** Opening RECORDED DATA block **
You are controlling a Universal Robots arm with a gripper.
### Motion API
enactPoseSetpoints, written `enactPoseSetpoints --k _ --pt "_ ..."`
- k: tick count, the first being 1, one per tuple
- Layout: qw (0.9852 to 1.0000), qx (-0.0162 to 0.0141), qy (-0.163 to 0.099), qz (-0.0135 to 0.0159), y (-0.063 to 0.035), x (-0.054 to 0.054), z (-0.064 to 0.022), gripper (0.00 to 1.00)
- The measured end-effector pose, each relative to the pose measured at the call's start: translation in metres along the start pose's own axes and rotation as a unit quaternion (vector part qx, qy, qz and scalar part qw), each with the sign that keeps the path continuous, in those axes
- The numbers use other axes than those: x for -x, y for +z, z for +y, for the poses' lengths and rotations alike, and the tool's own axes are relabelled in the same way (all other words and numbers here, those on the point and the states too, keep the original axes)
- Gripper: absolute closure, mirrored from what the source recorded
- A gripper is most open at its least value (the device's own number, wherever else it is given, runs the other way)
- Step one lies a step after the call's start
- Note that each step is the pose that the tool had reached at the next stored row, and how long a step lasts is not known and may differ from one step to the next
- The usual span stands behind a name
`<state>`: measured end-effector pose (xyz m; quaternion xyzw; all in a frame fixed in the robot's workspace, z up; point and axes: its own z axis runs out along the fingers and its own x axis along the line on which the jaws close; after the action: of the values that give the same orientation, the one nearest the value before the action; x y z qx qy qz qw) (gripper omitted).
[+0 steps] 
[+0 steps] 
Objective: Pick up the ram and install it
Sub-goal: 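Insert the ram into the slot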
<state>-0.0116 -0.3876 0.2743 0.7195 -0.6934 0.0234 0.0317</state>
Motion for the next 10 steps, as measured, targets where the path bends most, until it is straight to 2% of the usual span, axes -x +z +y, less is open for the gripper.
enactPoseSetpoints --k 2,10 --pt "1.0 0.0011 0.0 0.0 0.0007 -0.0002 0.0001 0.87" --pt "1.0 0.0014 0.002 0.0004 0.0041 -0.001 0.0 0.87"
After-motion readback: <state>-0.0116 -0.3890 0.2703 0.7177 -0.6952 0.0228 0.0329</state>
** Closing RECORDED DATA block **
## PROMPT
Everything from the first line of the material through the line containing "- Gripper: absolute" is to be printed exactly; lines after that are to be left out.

## RESULT OF THIS EXERCISE
You are controlling a Universal Robots arm with a gripper.
### Motion API
enactPoseSetpoints, written `enactPoseSetpoints --k _ --pt "_ ..."`
- k: tick count, the first being 1, one per tuple
- Layout: qw (0.9852 to 1.0000), qx (-0.0162 to 0.0141), qy (-0.163 to 0.099), qz (-0.0135 to 0.0159), y (-0.063 to 0.035), x (-0.054 to 0.054), z (-0.064 to 0.022), gripper (0.00 to 1.00)
- The measured end-effector pose, each relative to the pose measured at the call's start: translation in metres along the start pose's own axes and rotation as a unit quaternion (vector part qx, qy, qz and scalar part qw), each with the sign that keeps the path continuous, in those axes
- The numbers use other axes than those: x for -x, y for +z, z for +y, for the poses' lengths and rotations alike, and the tool's own axes are relabelled in the same way (all other words and numbers here, those on the point and the states too, keep the original axes)
- Gripper: absolute closure, mirrored from what the source recorded

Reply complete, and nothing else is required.